-- DATA FOR PROCESSING follows --

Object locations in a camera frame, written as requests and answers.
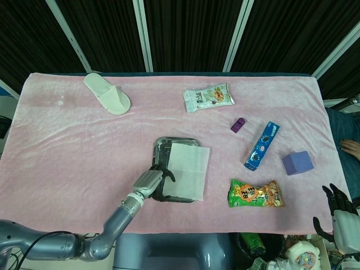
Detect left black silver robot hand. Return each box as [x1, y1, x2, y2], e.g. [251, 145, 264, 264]
[132, 165, 181, 203]

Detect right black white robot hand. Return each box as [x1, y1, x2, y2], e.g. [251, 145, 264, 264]
[313, 183, 360, 254]

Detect white paper sheet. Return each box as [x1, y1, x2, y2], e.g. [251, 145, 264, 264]
[162, 142, 210, 202]

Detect metal tray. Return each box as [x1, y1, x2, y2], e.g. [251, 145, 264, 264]
[152, 137, 201, 204]

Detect person hand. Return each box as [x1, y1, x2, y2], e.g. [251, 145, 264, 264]
[339, 139, 360, 160]

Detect white round toy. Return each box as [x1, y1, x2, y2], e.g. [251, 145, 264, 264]
[285, 240, 321, 268]

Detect blue grey robot torso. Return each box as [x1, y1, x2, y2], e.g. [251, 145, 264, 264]
[112, 233, 234, 270]

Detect pink table cloth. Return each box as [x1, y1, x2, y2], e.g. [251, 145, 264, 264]
[0, 72, 351, 235]

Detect black trash bin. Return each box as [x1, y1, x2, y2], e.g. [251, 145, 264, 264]
[235, 232, 286, 261]

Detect purple foam cube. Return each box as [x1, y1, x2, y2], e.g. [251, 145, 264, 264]
[282, 151, 314, 177]

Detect white slipper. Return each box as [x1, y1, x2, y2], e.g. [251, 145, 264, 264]
[83, 73, 132, 115]

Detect blue jeans leg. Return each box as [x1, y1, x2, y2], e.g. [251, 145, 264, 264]
[326, 108, 360, 197]

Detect green snack bag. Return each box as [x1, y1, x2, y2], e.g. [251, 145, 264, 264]
[227, 178, 285, 209]

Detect white snack bag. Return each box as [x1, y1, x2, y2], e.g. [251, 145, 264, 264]
[183, 82, 236, 114]

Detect small purple toy block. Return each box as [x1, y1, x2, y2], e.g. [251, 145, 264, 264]
[230, 118, 247, 134]

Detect blue cookie box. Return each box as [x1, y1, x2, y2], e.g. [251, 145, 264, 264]
[244, 121, 281, 172]

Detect black curtain panel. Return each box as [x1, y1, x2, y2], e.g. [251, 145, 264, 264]
[143, 0, 244, 73]
[55, 0, 149, 73]
[0, 0, 85, 93]
[232, 0, 360, 77]
[317, 42, 360, 99]

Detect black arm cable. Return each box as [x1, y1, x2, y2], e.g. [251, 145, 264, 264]
[19, 230, 78, 258]

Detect white frame post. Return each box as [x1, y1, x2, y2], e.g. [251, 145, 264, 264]
[223, 0, 255, 73]
[0, 79, 21, 100]
[132, 0, 155, 73]
[44, 0, 93, 73]
[311, 26, 360, 79]

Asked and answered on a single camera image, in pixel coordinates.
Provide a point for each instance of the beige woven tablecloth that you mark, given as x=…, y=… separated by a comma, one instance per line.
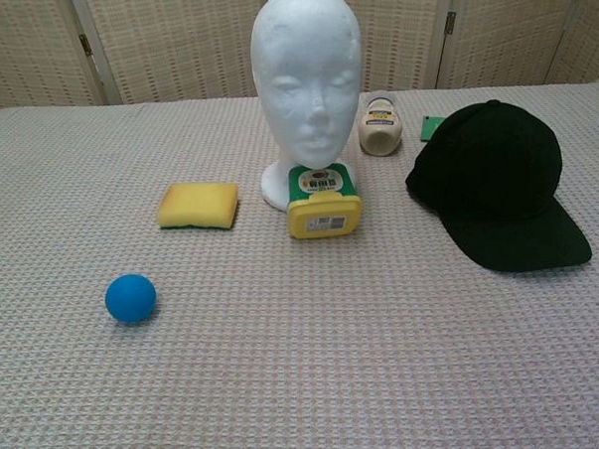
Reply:
x=285, y=359

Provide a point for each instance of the blue ball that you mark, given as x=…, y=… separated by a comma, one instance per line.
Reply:
x=131, y=298

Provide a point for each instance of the white foam mannequin head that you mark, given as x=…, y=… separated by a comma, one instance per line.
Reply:
x=304, y=60

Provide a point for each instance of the yellow sponge with green underside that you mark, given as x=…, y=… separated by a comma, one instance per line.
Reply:
x=199, y=204

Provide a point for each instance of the beige woven folding screen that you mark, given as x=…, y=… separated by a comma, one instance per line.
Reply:
x=172, y=41

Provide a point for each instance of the green packet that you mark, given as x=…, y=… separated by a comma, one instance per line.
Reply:
x=428, y=128

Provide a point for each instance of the green box with yellow lid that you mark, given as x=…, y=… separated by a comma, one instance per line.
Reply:
x=324, y=218

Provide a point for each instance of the black baseball cap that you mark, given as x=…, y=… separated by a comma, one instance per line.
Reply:
x=496, y=176

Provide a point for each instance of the cream bottle with yellow label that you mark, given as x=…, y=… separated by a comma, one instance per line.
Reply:
x=380, y=134

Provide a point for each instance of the brass screen hinge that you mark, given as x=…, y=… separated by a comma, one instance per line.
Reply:
x=87, y=43
x=451, y=22

-- DATA FOR PROCESSING concluded --

*WHAT TO WORK ON*. Looking at the entries, count the lines where the word "mark" appears, and state the count by itself.

*ANSWER SPACE*. 10